§ EXERCISE AIM
Return all of the material that follows, keeping each line exactly as it is.

┌─ DATASET EXTRACT

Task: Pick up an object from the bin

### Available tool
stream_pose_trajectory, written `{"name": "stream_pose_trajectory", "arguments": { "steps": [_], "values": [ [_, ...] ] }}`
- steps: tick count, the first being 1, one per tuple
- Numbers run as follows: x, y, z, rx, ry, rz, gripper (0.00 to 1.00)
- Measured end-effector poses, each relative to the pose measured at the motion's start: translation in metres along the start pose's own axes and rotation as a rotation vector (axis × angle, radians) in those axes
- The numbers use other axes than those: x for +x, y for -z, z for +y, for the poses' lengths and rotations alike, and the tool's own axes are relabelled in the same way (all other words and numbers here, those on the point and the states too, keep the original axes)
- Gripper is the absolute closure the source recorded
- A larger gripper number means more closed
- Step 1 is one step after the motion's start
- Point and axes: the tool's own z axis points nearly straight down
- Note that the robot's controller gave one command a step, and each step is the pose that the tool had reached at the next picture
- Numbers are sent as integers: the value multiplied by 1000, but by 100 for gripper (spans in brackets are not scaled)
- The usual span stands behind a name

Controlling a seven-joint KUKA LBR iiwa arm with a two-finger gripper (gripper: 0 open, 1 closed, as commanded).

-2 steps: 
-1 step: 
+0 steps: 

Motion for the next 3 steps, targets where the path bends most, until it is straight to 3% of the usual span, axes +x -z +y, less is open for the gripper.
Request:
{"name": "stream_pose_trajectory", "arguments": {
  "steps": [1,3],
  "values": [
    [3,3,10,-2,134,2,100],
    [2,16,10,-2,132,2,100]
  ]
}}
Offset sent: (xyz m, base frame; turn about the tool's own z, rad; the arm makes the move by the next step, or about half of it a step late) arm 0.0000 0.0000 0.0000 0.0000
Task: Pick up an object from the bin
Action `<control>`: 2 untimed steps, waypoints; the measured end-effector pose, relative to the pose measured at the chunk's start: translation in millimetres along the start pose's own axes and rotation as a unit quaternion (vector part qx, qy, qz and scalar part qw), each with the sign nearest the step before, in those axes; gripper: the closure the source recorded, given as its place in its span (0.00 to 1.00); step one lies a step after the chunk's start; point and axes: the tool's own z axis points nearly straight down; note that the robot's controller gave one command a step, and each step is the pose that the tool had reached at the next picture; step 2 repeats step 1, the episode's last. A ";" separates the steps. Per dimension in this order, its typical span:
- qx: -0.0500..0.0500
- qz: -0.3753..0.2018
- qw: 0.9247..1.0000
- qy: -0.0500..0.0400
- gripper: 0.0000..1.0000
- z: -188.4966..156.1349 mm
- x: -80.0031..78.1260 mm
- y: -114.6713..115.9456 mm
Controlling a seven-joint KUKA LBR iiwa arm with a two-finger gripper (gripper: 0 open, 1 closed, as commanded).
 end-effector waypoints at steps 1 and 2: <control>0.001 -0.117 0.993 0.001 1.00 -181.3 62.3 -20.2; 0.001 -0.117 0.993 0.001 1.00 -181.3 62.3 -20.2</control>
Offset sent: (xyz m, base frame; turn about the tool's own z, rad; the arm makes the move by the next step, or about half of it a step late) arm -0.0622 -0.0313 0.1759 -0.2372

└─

§ RESULT FOR THIS TASK
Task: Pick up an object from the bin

### Available tool
stream_pose_trajectory, written `{"name": "stream_pose_trajectory", "arguments": { "steps": [_], "values": [ [_, ...] ] }}`
- steps: tick count, the first being 1, one per tuple
- Numbers run as follows: x, y, z, rx, ry, rz, gripper (0.00 to 1.00)
- Measured end-effector poses, each relative to the pose measured at the motion's start: translation in metres along the start pose's own axes and rotation as a rotation vector (axis × angle, radians) in those axes
- The numbers use other axes than those: x for +x, y for -z, z for +y, for the poses' lengths and rotations alike, and the tool's own axes are relabelled in the same way (all other words and numbers here, those on the point and the states too, keep the original axes)
- Gripper is the absolute closure the source recorded
- A larger gripper number means more closed
- Step 1 is one step after the motion's start
- Point and axes: the tool's own z axis points nearly straight down
- Note that the robot's controller gave one command a step, and each step is the pose that the tool had reached at the next picture
- Numbers are sent as integers: the value multiplied by 1000, but by 100 for gripper (spans in brackets are not scaled)
- The usual span stands behind a name

Controlling a seven-joint KUKA LBR iiwa arm with a two-finger gripper (gripper: 0 open, 1 closed, as commanded).

-2 steps: 
-1 step: 
+0 steps: 

Motion for the next 3 steps, targets where the path bends most, until it is straight to 3% of the usual span, axes +x -z +y, less is open for the gripper.
Request:
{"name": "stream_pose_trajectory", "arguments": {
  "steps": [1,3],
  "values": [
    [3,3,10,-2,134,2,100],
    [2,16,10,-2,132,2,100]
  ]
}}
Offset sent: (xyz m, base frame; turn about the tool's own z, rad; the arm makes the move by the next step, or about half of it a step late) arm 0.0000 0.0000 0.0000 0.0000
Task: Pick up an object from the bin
Action `<control>`: 2 untimed steps, waypoints; the measured end-effector pose, relative to the pose measured at the chunk's start: translation in millimetres along the start pose's own axes and rotation as a unit quaternion (vector part qx, qy, qz and scalar part qw), each with the sign nearest the step before, in those axes; gripper: the closure the source recorded, given as its place in its span (0.00 to 1.00); step one lies a step after the chunk's start; point and axes: the tool's own z axis points nearly straight down; note that the robot's controller gave one command a step, and each step is the pose that the tool had reached at the next picture; step 2 repeats step 1, the episode's last. A ";" separates the steps. Per dimension in this order, its typical span:
- qx: -0.0500..0.0500
- qz: -0.3753..0.2018
- qw: 0.9247..1.0000
- qy: -0.0500..0.0400
- gripper: 0.0000..1.0000
- z: -188.4966..156.1349 mm
- x: -80.0031..78.1260 mm
- y: -114.6713..115.9456 mm
Controlling a seven-joint KUKA LBR iiwa arm with a two-finger gripper (gripper: 0 open, 1 closed, as commanded).
 end-effector waypoints at steps 1 and 2: <control>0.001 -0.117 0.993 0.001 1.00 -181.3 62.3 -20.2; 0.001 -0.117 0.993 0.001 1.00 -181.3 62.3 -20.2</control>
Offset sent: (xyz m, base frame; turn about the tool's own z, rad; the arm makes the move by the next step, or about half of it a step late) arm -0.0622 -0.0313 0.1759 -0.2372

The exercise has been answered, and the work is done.